As soon as the first signs of warm weather present themselves, our thoughts turn to—BARBECUE! We can't get enough of cooking our food outdoors, and breathing in the succulent aromas that only a smoker can create. This time of year we cook everything that we possibly can on the smoker, from vegetables and sausage, to our all-time favorite – the low and slow flavor of tender spareribs. We love trying new seasoning blends, mop recipes, and styles of cooking, so we can pass our best tips along to you. While there are regional variations on how ribs are cooked across the country, one thing that rib chefs, from the home cook to the competition crew member, agree on is that using a mop or spray during the cooking of your ribs can be a major advantage.
What Is A Mop?
To clarify a bit of vocabulary: there are two kinds of mops. One mop—the kind we focus on in this article—is a flavorful liquid that is daubed on ribs during smoking or grilling, for seasoning and flavor. The other mop is the actual utensil used to distribute the mopping liquid, and it looks just like a small, hand-held mop. You put on your mop, with a mop. You can also use a heat-resistant silicone brush as a mop, or put your mop liquid in a spray bottle and spray the meat instead.
Why Use A Mop?
There are plenty of arguments for and against using a mop when cooking ribs, but we think the benefits far outweigh the negatives. Many people argue that using a mop will make the outer crust soggy and prevent the formation of the crisp “bark”, but not if you apply it with a gentle hand at the correct time.
The moisture from a mop will attract smoke to your ribs in a good way, giving them more smoky flavor in a shorter amount of time. Also, if you are cooking your ribs low and slow—which we hope you are—a mop will help keep your meat from drying out.
Depending on the ingredients that you use to make your mop, it can help caramelize your meat and add complexity to the flavor and texture of your ribs. Many people think you can achieve this by using BBQ sauce, but you should be wary of applying sauces because the extremely high sugar content can burn fairly easily, cause your meat to become charred and dry.
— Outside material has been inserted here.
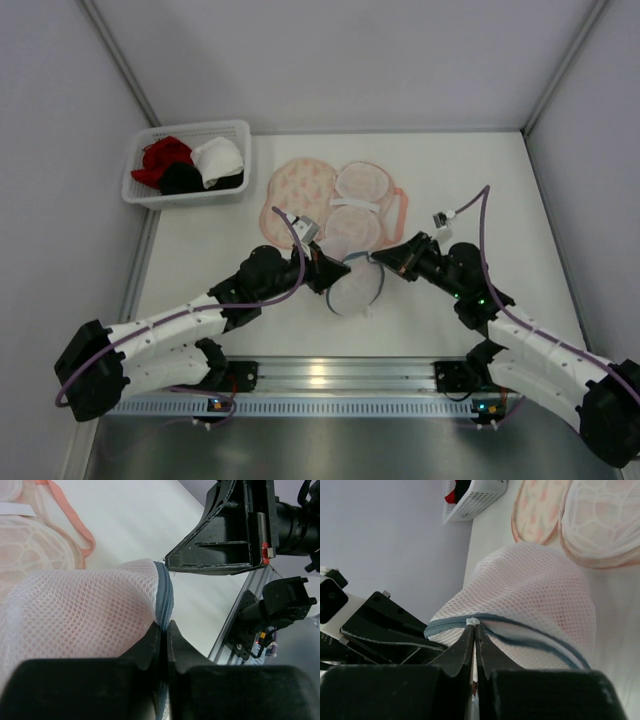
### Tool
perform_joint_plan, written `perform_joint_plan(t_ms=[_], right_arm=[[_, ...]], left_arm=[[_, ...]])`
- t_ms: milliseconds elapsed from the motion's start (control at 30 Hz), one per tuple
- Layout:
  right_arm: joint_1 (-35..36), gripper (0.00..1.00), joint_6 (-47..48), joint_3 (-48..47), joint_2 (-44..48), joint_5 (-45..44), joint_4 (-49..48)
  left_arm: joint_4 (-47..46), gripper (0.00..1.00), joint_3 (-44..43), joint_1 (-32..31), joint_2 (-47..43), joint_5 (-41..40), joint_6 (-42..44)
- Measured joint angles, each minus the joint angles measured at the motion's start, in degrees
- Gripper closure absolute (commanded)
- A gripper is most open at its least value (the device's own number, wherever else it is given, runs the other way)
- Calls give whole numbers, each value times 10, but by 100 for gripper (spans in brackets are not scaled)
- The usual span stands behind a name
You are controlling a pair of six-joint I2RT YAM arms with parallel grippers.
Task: Place the bra in the laundry bag and zip it closed
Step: Zip the zipper on the laundry bag.
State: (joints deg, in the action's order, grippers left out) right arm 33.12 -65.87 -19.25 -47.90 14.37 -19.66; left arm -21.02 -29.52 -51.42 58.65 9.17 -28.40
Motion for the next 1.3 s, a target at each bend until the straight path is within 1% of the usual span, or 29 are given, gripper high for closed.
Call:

Competition barbecuers like using a mop during smoking because it gives them a chance to add even more mouthwatering flavor to their ribs. It is a great way to experiment with how to tie different flavor profiles together to create your signature smoker style.
Mop Ingredients
Before making your mop, there are a few things to keep in mind. First, mops should be thin - no thicker than fruit juice. We suggest that you mix your mop from liquids and spices, rather than taking a shortcut and trying to thin barbecue sauce with vinegar or juice. This may work in a pinch, but it’s not ideal. As we mentioned earlier, commercial sauces have a high sugar content. Although sugar is a necessary ingredient for forming a crust, too much sugar can burn, charring the meat and creating large amounts of non-aromatic smoke that can negatively impact flavor.
So what can you use? Many people like to use apple cider vinegar to make their mop, along with other complimentary liquids such as whiskey, bourbon, Coca Cola, Dr. Pepper, lemon juice, or sweet juices like cherry, apple, or pineapple. If you use soda in your mop make sure it is not diet, and let the soda sit open for a while so it goes flat; this will keep your mop from foaming and fizzing when you use it to baste your ribs. Take some time to play around with your favorite flavor profiles to find the one—or ones!—that works for you. A super simple mop can be made with apple cider vinegar and your dry rib rub. We recommend adding 1-2 tablespoons of seasoning to one cup of vinegar, juice, soda, whiskey, or personalized combination thereof.
Make your mop with a balance of sweet, hot, and tart elements that deliver layered, intriguing flavors. Try cola with cider vinegar and ground chipotles. Mix bourbon with cider vinegar powder, Vermont maple sugar, and ground, chocolatey ancho chiles. Fans of heat can try pineapple juice, white wine vinegar, and ground habanero. The possibilities are wide open and subject only to the limits of your imagination.
When to Mop
The best time to apply your mop is right after the crust has started to form. Many people are under the impression that you should never open a smoker or grill while meat is cooking. While you shouldn't leave the lid open for long periods of time, it is okay to open the smoker or grill to spray or mop your meat. This is because most of the heat that is used to cook your meat thoroughly is actually stored in the outer layers of the meat and slowly transferred to the inner sections of meat. This temperature won’t fluctuate that much when the cooker is opened for a short period of time, and the internal air temperature will quickly reheat once the lid is closed.
As you can see, a rib mop can not only help you create a more complex flavor for your meat, but it will also help keep it moist while cooking low and slow. When you mix your mop, remember: balance your flavors, keep the mop thin, and too much sugar is the enemy. Follow these tips and you should be well on your way to rock star ribs. Just be ready for your friends and family to ask you for your secrets!